Art of hysteroscopy hysteroscopy

Endometrial Vascular Dystrophy

INTRODUCTION

Hamou describes Endometrial Vascular Dystrophy in his Atlas (1), as well as other authors in the literature (2, 3) It is described as a vascular alteration in which the vessels are very tortuous and dilated, assuring that in some cases are thrombosed (2).

They usually describe it in the secretory phase of the cycle or in women under treatment with progestogens (3). Paoletti even puts it in relation to the disease of Rendu- Osler-Weber, genetic disorder of angiogenesis (3). Paoletti describes the follow-up of one of his cases in the next cycle in the proliferative phase and finds complete regression of the lesions (3).

Labastida describes in his book changes in the appearance of the lesion according to the evolution, that is to say that there are more obvious cases than others

RESULTS

We have found a total of 8 cases diagnoses as Endometrial Vascular Dystrophy.

All the patients were in women of reproductive age with normal cycles. Four of the cases were associated with the presence of an endometrial polyp, which in no case presented the alterations of the vessels of the rest of the endometrium.

In the hysteroscopy of all our cases, we found tubular, dilated, tortuous formations filled with a brownish content. The blood vessels were of normal thickness. The intensity of the lesion was different in the different cases, as well as the extension, as described in his book Labastida (2). In some, the lesion existed only in the uterine fundus and cornual zones, dilated tortuous formations with a brown content and in some fine superficial vessels of normal characteristics could be distinguished. In other cases, the lesion was diffuse throughout the cavity (Figure 1). In some cases there were small pockets of hemorrhage and

in others none. All the cases, like those described in the literature, were performed during the secretory phase of the menstrual cycle. None were on hormonal treatment.

A characteristic of all the cases, although with different intensity, was the debris of small remains throughout the cavity, which made a cloudy hysteroscopy and secretions of the same brown color as those contained in the supposed dilated vessels. In one case according to the hysteroscopic examination, the ejection of a brown fluid of the same color as those retained in the vessels was visualized. This can be seen in the mounted video of all cases.

The surprise was when analyzing the biopsy specimen realizing that they are not vascular alterations, but secretory glands (hence their tortuosity) filled with retained blood giving its brown color.

The problem is that, if the glands are as shown in figure 2, how does the blood get inside the gland? There are no vessel ruptures, nor stromal hemorrhages. The uterine cavity is filled with secretions similar to those present in the glands, color dark brown, as if they were expelling into the cavity.

We performed different stains in addition to the hematoxylin eosin, to show that there were red blood cells inside the lumen of the glands. Using PAS stain we found, as expected, the glands in the secretory phase filled with positive PAS material and the normal basal membranes, since it stained mucopolysaccharides.

Using Alcian Blue technique, which stains neutral mucopolysaccharides, acids and red blood cells, revealed intraglandular red blood cells.

Selectively, we determined glycophorin A (5) by immunohistochemical technique. Glycophorin A is a sialoglycoprotein present in the membrane of human red blood cells and their precursors, being the most common of the different types of glycophorin. We found, that it is not present within all the endometrial glands, and is also present in the endometrial vessels between normal glands.

DISCUSSION

In the literature, we did not find any histological description of the so called “vascular dystrophy”. We only see photos of hysteroscopies in which all the authors coincide in their description, being an image very easy to identify.

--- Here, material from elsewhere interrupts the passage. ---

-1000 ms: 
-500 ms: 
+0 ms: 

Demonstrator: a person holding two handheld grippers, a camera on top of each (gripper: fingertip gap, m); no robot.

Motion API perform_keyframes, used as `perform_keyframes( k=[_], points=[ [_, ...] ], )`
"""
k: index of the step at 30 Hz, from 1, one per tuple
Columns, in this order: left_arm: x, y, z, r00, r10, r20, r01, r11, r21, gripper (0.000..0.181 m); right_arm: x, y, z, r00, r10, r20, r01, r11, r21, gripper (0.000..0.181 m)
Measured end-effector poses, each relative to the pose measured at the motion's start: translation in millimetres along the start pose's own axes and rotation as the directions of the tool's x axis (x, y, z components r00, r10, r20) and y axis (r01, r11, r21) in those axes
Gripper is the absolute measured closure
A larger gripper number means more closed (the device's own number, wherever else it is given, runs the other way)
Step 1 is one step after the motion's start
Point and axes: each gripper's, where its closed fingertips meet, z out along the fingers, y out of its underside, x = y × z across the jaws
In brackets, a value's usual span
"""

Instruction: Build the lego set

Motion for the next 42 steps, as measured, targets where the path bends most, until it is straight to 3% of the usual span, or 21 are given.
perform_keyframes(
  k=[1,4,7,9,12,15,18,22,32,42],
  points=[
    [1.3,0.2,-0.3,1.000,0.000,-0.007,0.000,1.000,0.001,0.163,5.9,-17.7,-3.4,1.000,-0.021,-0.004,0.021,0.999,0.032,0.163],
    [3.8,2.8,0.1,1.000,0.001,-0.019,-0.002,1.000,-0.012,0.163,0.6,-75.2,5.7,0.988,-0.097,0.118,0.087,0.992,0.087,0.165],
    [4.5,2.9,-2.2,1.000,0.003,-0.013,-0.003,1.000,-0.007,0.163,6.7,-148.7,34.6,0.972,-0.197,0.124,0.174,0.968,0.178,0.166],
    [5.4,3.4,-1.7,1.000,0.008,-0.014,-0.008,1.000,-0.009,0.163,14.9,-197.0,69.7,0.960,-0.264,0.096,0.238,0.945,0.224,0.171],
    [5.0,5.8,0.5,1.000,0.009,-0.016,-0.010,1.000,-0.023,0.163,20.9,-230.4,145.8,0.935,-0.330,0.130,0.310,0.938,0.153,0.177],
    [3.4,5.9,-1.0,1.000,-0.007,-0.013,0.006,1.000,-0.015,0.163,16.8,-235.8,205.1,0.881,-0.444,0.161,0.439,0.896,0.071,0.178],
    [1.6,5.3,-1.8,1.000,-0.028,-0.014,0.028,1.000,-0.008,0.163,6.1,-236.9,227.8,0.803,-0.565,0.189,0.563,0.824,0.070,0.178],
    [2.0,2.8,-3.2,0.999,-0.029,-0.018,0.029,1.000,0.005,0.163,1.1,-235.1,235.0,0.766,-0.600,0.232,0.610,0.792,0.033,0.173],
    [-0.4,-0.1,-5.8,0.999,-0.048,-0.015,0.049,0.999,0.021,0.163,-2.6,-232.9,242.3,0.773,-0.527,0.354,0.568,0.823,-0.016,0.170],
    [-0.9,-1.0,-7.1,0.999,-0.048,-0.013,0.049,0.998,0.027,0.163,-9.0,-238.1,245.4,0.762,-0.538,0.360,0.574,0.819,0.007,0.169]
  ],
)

What we do not share, is that it is blood vessels or even thrombosis inside of them. We believe that it is evident, with the photos that we present, that it is not blood vessels, but glands in the secretory phase (this is described by all the authors).

They are filled with mucopolysaccharide PAS positive and with the specific staining of red blood cells (glycophoria A) it is shown present inside the glands. What we are not able to understand, is how these red cells get inside the glands?

Blood vessels are normal, there is no hemorrhagic areas seen in the stroma, neither in hysteroscopy nor in histology. The glands are also normal, with a normal basement membrane.

CONCLUSIONS

The so-called “endometrial vascular dystrophy”, it seems to us, does not exist. The image described are in fact secretory glands, filled with a secretion and blood.

We fail to understand how blood reaches inside the glands, but it is confirmed that there are red blood cells inside the glands (Fig. 3) This phenomenon can be normal part of the menstrual cycle. Paoletti describes the spontaneous disappearance of this phenomenon in the following cycle.

There are women who refer a few days before starting bleeding with a thick brown discharge, very similar to the one seen in the hysteroscopy. We recommend to continue to study this phenomenon in patients describing the presence of premenstrual dark brown discharge.